* _TASK GOAL_:
Copy each line below in which the word "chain" occurs.

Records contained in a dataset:
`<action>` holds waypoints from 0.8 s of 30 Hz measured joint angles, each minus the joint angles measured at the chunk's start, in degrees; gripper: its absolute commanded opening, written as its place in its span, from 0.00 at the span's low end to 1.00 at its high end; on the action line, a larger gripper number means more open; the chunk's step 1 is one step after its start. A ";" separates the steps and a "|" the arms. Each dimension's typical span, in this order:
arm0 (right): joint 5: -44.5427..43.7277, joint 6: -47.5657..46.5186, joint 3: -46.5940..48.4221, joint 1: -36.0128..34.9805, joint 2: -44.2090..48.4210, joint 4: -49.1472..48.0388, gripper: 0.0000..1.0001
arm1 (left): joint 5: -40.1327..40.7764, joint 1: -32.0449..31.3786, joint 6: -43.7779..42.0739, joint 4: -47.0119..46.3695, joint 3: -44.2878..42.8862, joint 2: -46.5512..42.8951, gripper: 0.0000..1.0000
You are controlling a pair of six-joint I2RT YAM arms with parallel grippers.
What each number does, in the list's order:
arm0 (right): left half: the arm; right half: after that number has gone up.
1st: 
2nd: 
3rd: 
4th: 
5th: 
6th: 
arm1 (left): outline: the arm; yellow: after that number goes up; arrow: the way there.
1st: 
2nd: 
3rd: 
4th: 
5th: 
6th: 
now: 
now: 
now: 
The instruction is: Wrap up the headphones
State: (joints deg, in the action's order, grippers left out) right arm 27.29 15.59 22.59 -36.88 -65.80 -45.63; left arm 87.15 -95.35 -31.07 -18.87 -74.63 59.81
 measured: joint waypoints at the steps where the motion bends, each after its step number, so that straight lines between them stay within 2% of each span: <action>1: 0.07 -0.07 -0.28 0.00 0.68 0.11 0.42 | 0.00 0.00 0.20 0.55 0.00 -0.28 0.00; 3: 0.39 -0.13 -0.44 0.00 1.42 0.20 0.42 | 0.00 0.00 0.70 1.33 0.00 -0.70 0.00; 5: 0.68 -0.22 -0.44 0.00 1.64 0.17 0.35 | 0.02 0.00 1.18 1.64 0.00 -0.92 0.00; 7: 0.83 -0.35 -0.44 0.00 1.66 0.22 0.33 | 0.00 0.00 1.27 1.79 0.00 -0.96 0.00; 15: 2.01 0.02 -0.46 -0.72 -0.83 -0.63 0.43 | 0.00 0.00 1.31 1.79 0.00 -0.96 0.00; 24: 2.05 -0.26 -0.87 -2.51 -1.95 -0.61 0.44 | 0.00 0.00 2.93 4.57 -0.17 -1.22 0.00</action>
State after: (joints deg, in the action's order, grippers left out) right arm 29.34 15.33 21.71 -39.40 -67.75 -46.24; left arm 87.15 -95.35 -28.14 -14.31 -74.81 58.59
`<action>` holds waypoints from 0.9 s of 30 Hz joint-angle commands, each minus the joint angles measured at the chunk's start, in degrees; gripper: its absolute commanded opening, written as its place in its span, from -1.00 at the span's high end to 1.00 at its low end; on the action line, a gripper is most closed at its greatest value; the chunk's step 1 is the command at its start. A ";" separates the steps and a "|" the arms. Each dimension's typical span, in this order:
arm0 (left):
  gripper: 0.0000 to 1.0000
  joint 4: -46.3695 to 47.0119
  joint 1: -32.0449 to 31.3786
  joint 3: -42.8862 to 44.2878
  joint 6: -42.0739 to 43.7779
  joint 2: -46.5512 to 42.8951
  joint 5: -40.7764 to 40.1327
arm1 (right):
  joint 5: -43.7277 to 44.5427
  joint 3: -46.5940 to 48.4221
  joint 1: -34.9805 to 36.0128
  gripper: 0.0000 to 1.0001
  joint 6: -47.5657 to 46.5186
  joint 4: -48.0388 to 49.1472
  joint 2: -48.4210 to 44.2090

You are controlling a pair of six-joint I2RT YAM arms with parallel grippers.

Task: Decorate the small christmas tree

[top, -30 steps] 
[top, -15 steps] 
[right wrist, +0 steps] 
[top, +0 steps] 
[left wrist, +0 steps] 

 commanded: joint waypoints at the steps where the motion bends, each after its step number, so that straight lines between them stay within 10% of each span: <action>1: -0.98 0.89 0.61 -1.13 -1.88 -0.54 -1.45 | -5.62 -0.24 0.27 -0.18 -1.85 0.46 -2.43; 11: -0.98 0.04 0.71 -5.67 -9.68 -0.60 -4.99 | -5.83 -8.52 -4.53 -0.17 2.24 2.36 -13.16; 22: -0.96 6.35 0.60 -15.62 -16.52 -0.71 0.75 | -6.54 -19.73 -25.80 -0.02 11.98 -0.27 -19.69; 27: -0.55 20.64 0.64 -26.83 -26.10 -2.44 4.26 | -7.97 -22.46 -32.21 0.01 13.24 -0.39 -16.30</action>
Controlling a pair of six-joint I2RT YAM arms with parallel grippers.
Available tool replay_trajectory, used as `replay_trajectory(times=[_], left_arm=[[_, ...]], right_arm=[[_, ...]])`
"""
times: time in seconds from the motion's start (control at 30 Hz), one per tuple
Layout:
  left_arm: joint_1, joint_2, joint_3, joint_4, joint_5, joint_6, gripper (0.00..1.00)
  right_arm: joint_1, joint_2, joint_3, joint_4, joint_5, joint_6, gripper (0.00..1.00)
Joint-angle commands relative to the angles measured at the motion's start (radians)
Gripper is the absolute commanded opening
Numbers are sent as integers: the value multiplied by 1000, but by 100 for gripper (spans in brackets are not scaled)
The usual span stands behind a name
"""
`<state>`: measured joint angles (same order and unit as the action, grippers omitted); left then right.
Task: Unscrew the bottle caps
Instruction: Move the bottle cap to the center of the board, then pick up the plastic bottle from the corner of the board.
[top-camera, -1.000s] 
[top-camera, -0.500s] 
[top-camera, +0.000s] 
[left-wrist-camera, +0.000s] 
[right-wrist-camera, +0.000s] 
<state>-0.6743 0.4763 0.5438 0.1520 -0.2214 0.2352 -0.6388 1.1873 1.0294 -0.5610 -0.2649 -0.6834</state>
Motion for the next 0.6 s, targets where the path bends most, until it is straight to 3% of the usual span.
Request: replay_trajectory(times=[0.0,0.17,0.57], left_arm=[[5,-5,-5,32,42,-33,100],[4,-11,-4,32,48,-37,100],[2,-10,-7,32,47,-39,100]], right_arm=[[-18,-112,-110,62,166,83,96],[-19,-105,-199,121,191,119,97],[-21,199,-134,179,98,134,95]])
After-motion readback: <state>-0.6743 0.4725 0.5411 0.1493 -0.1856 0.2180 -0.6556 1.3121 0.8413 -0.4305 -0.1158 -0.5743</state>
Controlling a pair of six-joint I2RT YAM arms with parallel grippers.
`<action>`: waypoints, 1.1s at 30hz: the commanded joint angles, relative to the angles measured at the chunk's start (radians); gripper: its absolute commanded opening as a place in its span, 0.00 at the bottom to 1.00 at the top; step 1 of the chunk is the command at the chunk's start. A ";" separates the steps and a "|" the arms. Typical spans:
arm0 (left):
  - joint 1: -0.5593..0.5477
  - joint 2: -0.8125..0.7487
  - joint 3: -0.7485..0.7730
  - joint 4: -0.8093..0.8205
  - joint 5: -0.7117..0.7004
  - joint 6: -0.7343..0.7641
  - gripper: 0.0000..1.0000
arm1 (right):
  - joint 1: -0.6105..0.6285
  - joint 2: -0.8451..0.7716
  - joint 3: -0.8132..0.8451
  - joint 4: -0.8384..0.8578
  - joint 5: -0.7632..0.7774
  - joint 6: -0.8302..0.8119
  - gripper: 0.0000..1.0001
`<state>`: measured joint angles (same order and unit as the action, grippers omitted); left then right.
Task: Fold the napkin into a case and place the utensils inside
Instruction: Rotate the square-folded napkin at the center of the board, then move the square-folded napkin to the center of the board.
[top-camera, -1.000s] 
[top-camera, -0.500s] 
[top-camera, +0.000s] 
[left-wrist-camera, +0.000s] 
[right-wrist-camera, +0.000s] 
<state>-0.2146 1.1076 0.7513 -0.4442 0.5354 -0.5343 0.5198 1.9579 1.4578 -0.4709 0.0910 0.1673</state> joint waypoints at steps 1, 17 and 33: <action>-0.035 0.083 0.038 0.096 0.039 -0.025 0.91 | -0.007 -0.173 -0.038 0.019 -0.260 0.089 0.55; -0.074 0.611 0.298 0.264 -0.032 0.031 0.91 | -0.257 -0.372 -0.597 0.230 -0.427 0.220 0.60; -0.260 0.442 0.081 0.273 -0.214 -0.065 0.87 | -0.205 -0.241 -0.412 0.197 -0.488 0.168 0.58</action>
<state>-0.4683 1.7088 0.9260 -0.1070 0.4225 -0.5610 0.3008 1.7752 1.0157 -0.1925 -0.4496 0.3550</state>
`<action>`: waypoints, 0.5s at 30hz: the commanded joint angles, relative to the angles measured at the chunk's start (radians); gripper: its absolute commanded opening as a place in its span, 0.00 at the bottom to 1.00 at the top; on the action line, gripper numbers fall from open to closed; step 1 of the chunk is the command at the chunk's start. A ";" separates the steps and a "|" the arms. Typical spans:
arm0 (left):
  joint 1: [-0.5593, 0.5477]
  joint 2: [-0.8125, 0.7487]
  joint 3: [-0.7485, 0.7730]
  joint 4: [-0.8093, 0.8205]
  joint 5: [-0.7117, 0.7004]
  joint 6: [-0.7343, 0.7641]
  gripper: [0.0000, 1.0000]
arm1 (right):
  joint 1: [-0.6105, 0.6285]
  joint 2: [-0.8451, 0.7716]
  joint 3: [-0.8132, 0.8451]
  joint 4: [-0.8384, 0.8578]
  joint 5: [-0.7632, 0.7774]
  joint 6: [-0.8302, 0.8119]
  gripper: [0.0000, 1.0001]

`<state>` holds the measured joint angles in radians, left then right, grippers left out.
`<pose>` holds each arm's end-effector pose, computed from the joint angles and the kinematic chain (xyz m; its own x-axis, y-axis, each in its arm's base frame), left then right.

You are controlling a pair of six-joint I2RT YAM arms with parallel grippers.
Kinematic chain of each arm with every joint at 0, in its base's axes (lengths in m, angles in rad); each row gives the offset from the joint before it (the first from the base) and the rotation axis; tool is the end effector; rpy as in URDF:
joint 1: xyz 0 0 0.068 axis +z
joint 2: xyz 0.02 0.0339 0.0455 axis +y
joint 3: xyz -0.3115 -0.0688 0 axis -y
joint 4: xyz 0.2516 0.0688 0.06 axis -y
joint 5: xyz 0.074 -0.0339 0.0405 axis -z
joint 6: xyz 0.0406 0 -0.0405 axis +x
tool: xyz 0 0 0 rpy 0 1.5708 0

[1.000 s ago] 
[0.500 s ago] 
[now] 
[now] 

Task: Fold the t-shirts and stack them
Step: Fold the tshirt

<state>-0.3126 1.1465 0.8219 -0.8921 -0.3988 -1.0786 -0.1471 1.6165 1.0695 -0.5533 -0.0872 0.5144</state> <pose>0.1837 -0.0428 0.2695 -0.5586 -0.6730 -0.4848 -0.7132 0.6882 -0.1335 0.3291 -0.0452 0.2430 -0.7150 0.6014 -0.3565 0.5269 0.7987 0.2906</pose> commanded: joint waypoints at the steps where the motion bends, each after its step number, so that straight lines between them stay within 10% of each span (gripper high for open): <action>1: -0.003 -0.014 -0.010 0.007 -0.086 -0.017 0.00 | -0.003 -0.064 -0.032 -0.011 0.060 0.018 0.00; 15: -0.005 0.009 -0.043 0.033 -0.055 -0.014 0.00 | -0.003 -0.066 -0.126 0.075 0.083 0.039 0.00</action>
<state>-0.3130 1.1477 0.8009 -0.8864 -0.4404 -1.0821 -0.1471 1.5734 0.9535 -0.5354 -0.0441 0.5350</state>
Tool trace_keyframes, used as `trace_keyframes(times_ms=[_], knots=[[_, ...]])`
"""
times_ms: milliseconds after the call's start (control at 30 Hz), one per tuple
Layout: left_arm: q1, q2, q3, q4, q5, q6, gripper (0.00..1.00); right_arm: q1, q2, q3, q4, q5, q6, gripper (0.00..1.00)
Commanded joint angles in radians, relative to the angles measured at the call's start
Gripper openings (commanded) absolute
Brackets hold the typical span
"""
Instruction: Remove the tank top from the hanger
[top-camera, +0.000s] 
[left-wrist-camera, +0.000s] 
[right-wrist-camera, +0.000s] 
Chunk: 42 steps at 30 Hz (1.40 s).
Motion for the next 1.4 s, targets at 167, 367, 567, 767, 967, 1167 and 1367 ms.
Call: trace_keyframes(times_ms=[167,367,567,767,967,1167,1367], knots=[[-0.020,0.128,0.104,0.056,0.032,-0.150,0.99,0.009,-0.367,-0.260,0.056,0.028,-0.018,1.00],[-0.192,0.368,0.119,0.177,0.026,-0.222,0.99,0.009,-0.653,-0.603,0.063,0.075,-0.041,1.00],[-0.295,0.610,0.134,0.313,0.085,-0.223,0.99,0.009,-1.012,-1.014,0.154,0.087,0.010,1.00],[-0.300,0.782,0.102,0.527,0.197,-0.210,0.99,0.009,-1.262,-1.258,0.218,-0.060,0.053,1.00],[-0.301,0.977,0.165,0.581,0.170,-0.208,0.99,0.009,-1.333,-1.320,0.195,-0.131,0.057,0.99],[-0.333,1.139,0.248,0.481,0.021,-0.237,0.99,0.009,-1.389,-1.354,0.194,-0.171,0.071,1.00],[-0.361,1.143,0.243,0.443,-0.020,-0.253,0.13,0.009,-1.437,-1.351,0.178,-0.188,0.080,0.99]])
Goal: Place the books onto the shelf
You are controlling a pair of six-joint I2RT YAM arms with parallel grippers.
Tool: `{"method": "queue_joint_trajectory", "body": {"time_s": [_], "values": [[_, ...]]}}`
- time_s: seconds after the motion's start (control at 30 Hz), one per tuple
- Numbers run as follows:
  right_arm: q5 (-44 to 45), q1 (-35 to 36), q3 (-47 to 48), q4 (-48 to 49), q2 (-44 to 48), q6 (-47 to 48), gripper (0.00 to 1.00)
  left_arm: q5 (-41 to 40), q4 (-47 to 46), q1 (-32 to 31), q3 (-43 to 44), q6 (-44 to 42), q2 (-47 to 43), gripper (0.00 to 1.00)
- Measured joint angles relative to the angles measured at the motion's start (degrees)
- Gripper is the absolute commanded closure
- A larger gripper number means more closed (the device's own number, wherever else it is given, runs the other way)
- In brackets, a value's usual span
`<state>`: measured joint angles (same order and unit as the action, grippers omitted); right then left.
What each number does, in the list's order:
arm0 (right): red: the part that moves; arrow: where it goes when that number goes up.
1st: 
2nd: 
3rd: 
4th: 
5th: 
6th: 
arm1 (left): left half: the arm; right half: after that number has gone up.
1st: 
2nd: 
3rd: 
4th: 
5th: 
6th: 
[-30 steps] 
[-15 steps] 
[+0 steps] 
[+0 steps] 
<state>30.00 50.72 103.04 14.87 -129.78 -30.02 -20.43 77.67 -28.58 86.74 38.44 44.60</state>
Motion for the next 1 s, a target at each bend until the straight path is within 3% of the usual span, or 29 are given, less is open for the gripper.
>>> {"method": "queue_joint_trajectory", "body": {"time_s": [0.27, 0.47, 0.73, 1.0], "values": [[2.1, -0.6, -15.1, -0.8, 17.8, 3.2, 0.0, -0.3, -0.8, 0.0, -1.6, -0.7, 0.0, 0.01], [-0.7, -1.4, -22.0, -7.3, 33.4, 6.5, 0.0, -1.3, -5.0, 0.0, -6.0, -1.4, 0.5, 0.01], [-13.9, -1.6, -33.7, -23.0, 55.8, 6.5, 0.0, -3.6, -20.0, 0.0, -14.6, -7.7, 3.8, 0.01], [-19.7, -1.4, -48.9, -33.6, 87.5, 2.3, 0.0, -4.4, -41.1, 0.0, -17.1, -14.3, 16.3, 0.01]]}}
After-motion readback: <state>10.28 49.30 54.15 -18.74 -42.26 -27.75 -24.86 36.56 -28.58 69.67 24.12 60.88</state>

* _ANSWER_:
`<pose>` holds each arm's end-effector pose, computed from the joint angles and the kinematic chain (xyz m; its own x-axis, y-axis, each in its arm's base frame), left then right.
Kinematic chain of each arm with every joint at 0, in its base's axes (lengths in m, angles in rad); each row gives the offset from the joint before it (the first from the base) and the rotation axis; tool is the end effector; rpy as in URDF:

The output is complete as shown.